** PROBLEM TO SOLVE **
The full listing below should be returned without a single change.

** MATERIAL FOR THIS TASK **

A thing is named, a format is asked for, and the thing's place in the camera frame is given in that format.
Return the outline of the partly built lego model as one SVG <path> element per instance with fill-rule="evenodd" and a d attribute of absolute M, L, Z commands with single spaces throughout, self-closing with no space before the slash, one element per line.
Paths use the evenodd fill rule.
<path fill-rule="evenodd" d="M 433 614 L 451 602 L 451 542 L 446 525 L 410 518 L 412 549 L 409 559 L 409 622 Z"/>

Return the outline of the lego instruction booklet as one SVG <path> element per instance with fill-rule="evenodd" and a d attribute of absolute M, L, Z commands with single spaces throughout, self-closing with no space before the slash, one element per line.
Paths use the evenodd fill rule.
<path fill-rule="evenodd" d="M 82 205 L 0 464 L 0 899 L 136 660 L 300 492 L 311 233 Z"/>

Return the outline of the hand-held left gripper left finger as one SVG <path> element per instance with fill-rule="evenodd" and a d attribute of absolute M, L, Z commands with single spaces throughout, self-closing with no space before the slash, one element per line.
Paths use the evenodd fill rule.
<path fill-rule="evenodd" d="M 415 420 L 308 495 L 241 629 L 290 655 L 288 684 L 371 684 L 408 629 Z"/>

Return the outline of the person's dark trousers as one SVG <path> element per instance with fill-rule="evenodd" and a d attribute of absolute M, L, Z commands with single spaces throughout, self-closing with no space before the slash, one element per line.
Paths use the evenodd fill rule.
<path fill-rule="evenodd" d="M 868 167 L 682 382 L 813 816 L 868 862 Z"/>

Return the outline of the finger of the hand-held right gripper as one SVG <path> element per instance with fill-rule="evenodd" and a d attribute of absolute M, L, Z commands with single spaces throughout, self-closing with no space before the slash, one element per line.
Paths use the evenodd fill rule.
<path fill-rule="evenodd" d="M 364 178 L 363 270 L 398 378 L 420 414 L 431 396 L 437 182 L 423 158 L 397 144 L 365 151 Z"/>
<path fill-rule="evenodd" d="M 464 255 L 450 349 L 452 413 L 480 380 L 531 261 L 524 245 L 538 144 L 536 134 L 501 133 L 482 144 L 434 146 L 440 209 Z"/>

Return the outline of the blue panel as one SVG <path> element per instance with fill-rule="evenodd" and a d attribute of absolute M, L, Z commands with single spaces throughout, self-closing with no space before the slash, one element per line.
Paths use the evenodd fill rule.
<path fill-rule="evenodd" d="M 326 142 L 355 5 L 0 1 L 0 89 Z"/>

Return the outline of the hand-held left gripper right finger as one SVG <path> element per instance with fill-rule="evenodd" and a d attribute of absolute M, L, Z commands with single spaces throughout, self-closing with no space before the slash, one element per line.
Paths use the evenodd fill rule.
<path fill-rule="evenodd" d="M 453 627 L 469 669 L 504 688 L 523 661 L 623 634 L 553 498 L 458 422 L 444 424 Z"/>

** RESPONSE BELOW **
A thing is named, a format is asked for, and the thing's place in the camera frame is given in that format.
Return the outline of the partly built lego model as one SVG <path> element per instance with fill-rule="evenodd" and a d attribute of absolute M, L, Z commands with single spaces throughout, self-closing with no space before the slash, one element per line.
Paths use the evenodd fill rule.
<path fill-rule="evenodd" d="M 433 614 L 451 602 L 451 542 L 446 525 L 410 518 L 412 549 L 409 559 L 409 622 Z"/>

Return the outline of the lego instruction booklet as one SVG <path> element per instance with fill-rule="evenodd" and a d attribute of absolute M, L, Z commands with single spaces throughout, self-closing with no space before the slash, one element per line.
Paths use the evenodd fill rule.
<path fill-rule="evenodd" d="M 82 205 L 0 464 L 0 899 L 136 660 L 300 492 L 311 233 Z"/>

Return the outline of the hand-held left gripper left finger as one SVG <path> element per instance with fill-rule="evenodd" and a d attribute of absolute M, L, Z commands with single spaces throughout, self-closing with no space before the slash, one element per line.
Paths use the evenodd fill rule.
<path fill-rule="evenodd" d="M 415 420 L 308 495 L 241 629 L 290 655 L 288 684 L 371 684 L 408 629 Z"/>

Return the outline of the person's dark trousers as one SVG <path> element per instance with fill-rule="evenodd" and a d attribute of absolute M, L, Z commands with single spaces throughout, self-closing with no space before the slash, one element per line.
Paths use the evenodd fill rule.
<path fill-rule="evenodd" d="M 868 167 L 682 382 L 813 816 L 868 862 Z"/>

Return the outline of the finger of the hand-held right gripper as one SVG <path> element per instance with fill-rule="evenodd" and a d attribute of absolute M, L, Z commands with single spaces throughout, self-closing with no space before the slash, one element per line.
Paths use the evenodd fill rule.
<path fill-rule="evenodd" d="M 364 178 L 363 270 L 398 378 L 420 414 L 431 396 L 437 182 L 423 158 L 397 144 L 365 151 Z"/>
<path fill-rule="evenodd" d="M 464 255 L 450 349 L 452 413 L 480 380 L 531 261 L 524 245 L 538 144 L 536 134 L 501 133 L 482 144 L 434 146 L 440 209 Z"/>

Return the outline of the blue panel as one SVG <path> element per instance with fill-rule="evenodd" and a d attribute of absolute M, L, Z commands with single spaces throughout, self-closing with no space before the slash, one element per line.
Paths use the evenodd fill rule.
<path fill-rule="evenodd" d="M 326 142 L 355 5 L 0 1 L 0 89 Z"/>

Return the outline of the hand-held left gripper right finger as one SVG <path> element per instance with fill-rule="evenodd" and a d attribute of absolute M, L, Z commands with single spaces throughout, self-closing with no space before the slash, one element per line.
Paths use the evenodd fill rule.
<path fill-rule="evenodd" d="M 453 627 L 469 669 L 504 688 L 523 661 L 623 634 L 553 498 L 458 422 L 444 424 Z"/>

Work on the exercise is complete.